> _WHAT YOU WILL DO_
A line belongs in the answer if it contains "several"; copy every such line from the entries below.

Stored dataset items:
[Start of Attachment]
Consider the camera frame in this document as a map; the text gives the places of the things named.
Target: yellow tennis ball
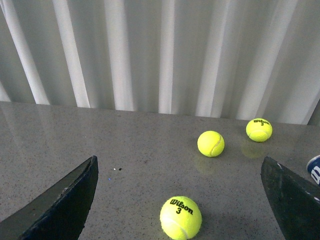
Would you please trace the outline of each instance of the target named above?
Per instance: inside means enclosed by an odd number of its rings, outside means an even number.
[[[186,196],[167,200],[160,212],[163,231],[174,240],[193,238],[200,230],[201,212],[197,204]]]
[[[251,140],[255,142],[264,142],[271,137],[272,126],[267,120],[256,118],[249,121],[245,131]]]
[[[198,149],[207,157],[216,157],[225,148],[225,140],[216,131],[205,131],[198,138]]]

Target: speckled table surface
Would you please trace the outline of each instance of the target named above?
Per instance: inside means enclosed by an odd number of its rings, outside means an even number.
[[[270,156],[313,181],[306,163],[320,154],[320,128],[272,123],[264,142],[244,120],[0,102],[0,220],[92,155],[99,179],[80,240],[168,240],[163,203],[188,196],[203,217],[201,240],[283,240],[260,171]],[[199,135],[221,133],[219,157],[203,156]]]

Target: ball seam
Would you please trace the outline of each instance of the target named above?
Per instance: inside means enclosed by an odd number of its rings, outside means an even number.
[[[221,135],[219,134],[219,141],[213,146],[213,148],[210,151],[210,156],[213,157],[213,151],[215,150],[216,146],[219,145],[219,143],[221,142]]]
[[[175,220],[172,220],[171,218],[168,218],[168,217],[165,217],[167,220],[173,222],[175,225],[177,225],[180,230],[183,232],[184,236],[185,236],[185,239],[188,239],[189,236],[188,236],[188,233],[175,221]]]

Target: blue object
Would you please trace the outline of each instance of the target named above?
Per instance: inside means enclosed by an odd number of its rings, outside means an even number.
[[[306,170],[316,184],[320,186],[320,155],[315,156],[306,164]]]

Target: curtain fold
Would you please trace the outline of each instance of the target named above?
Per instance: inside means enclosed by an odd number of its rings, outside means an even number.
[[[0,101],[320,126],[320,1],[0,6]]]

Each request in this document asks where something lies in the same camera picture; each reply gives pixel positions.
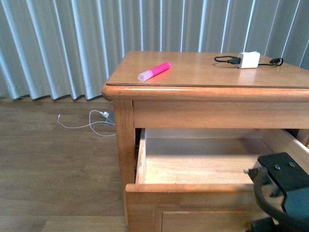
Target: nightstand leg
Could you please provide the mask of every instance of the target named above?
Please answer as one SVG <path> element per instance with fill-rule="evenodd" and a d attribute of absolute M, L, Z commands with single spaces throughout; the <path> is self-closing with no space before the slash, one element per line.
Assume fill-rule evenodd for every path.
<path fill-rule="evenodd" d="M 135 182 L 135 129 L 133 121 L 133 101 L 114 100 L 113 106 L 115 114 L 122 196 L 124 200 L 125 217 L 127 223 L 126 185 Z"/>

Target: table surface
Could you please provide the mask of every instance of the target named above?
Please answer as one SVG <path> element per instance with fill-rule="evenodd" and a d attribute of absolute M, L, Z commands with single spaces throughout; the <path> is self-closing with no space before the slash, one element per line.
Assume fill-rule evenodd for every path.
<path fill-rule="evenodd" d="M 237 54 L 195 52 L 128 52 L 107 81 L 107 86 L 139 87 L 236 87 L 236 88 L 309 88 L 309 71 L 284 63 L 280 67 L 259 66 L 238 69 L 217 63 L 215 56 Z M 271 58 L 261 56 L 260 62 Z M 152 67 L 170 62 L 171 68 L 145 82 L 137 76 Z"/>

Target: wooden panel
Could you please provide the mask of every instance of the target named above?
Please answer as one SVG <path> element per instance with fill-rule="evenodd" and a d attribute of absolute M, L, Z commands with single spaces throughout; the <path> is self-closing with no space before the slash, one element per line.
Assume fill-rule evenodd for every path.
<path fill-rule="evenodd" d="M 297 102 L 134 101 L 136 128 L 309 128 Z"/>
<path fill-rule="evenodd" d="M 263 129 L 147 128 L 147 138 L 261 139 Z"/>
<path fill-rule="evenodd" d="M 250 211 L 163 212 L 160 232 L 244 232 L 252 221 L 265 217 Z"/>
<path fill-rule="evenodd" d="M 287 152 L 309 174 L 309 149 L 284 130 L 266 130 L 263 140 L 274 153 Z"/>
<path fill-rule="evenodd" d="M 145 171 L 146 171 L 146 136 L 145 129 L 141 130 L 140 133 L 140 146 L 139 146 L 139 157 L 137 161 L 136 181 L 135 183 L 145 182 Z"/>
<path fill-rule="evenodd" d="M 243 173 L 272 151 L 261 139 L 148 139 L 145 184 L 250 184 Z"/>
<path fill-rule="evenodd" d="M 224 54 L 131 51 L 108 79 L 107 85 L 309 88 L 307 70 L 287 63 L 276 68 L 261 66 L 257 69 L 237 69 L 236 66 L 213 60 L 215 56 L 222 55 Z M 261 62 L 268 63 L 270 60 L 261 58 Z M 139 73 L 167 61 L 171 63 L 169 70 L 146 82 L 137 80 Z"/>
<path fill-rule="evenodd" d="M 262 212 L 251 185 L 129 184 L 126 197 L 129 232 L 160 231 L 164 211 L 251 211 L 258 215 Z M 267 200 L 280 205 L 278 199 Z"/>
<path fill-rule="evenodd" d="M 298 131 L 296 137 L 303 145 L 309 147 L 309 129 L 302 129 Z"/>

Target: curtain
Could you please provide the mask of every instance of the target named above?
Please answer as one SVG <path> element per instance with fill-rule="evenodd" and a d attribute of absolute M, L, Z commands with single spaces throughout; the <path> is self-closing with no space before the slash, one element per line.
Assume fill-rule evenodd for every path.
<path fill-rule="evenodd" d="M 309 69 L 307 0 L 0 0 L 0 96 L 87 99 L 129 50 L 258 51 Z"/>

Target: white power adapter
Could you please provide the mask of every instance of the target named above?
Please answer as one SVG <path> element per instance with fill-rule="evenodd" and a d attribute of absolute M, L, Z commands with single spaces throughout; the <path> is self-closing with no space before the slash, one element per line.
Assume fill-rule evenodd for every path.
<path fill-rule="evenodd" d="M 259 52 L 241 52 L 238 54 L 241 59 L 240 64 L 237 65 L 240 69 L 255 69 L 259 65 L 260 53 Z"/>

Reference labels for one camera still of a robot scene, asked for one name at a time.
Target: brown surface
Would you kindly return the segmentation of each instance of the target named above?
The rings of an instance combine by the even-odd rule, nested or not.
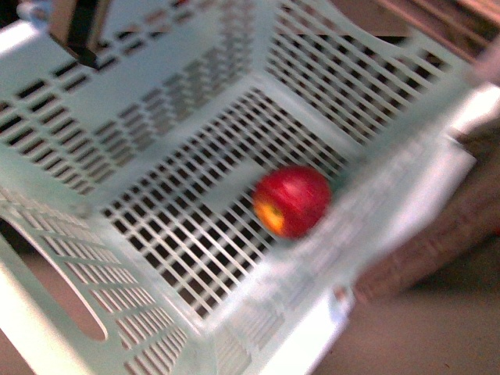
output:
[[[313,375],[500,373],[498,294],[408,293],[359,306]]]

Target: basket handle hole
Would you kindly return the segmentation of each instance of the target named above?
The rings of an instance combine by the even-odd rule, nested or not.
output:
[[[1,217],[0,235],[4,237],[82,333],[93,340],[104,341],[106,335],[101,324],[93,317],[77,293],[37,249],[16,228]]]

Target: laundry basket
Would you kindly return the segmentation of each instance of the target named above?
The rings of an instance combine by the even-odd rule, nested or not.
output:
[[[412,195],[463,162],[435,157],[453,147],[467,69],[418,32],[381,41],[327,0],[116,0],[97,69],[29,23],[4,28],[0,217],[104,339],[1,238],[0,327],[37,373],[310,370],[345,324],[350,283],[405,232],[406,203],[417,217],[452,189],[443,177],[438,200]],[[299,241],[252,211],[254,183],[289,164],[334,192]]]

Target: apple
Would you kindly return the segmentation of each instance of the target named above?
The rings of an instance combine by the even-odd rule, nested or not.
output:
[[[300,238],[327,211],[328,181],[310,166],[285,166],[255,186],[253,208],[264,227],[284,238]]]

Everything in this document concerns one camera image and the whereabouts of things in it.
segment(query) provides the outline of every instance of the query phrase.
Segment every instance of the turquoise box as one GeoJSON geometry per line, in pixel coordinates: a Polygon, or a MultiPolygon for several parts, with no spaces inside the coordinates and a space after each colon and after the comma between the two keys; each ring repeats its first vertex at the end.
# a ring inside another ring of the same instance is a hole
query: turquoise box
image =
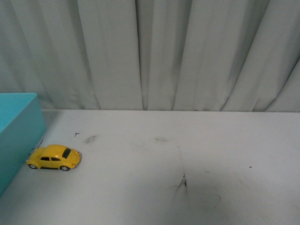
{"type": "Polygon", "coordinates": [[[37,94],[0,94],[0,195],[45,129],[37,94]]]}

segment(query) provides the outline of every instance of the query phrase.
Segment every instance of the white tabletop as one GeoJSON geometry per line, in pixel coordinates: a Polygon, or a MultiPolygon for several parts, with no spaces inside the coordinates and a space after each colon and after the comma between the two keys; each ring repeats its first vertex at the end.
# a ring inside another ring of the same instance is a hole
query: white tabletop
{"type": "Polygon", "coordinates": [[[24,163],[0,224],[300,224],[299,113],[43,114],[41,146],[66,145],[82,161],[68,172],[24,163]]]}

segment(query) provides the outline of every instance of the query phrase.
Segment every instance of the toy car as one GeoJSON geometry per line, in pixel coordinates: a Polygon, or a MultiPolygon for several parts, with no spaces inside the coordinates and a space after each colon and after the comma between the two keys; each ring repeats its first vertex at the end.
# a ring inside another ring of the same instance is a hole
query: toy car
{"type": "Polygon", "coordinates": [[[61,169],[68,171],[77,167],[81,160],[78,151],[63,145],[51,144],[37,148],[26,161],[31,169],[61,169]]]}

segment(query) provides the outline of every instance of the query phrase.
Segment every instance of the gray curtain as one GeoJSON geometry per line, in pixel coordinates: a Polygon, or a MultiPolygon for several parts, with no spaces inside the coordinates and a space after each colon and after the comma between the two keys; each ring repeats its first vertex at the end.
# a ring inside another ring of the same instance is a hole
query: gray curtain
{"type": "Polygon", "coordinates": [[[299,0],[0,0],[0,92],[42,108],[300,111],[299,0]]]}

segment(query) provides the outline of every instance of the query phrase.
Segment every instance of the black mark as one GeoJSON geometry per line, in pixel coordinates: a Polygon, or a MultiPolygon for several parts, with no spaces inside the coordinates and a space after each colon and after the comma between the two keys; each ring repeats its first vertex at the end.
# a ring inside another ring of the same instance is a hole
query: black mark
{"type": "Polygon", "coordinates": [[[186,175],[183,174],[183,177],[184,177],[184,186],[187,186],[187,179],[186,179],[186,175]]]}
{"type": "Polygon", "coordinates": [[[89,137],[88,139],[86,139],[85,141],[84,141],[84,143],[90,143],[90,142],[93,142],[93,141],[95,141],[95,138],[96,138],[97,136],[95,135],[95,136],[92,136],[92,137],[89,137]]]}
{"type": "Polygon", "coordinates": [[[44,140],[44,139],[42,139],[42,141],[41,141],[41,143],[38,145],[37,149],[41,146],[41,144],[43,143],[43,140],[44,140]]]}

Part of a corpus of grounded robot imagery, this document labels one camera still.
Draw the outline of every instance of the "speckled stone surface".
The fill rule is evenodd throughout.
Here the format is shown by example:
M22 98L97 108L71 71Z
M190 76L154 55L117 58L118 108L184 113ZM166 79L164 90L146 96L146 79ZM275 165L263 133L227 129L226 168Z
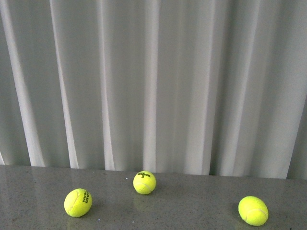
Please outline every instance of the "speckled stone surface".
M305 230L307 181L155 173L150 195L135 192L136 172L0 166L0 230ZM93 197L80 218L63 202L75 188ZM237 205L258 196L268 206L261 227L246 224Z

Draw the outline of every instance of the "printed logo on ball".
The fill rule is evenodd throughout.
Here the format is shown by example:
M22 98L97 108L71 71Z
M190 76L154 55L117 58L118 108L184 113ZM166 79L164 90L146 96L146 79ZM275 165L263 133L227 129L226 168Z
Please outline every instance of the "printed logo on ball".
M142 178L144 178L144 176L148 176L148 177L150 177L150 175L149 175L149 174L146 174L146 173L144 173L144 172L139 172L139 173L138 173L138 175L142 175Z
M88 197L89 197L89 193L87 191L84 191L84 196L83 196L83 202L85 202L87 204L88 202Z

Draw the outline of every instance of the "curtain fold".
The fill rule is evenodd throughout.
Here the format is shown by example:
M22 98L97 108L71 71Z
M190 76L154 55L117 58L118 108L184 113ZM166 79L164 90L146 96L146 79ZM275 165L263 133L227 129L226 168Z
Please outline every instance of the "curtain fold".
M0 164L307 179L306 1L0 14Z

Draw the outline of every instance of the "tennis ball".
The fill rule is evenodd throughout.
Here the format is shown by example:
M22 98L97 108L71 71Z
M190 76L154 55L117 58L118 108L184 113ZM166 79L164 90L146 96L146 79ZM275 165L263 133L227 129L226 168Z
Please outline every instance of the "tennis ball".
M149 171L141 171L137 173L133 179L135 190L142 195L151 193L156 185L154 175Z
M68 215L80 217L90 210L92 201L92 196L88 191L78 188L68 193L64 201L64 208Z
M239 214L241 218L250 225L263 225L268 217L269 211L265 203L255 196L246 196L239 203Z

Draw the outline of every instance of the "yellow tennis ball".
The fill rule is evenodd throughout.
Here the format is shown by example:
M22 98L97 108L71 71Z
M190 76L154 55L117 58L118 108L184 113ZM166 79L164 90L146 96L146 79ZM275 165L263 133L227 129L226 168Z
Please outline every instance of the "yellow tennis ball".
[End of Attachment]
> _RESPONSE_
Segment every instance of the turquoise box as one GeoJSON geometry per line, in pixel coordinates: a Polygon, or a MultiPolygon for several parts, with no spaces inside the coordinates and a space after each colon and after the comma between the two keys; each ring repeats its first vertex at the end.
Segment every instance of the white tabletop as one GeoJSON geometry per line, in pixel coordinates: a Polygon, or a MultiPolygon for several parts, with no spaces inside the coordinates and a space after each colon and after the comma between the two keys; each ring repeats its first vertex at the end.
Segment every instance of the toy car as one GeoJSON geometry per line, in pixel coordinates: a Polygon, or a MultiPolygon for several parts, with no spaces inside the coordinates and a space after each colon and after the comma between the two keys; each ring repeats its first vertex at the end.
Segment every instance of the gray curtain as one GeoJSON geometry per line, in pixel coordinates: a Polygon, or a MultiPolygon for several parts, with no spaces inside the coordinates and a space after each colon and after the comma between the two keys; each ring repeats its first vertex at the end.
Segment every instance of the black mark as one GeoJSON geometry per line, in pixel coordinates: a Polygon, or a MultiPolygon for several parts, with no spaces inside the coordinates and a space after each colon and after the comma between the two keys; each ring repeats its first vertex at the end.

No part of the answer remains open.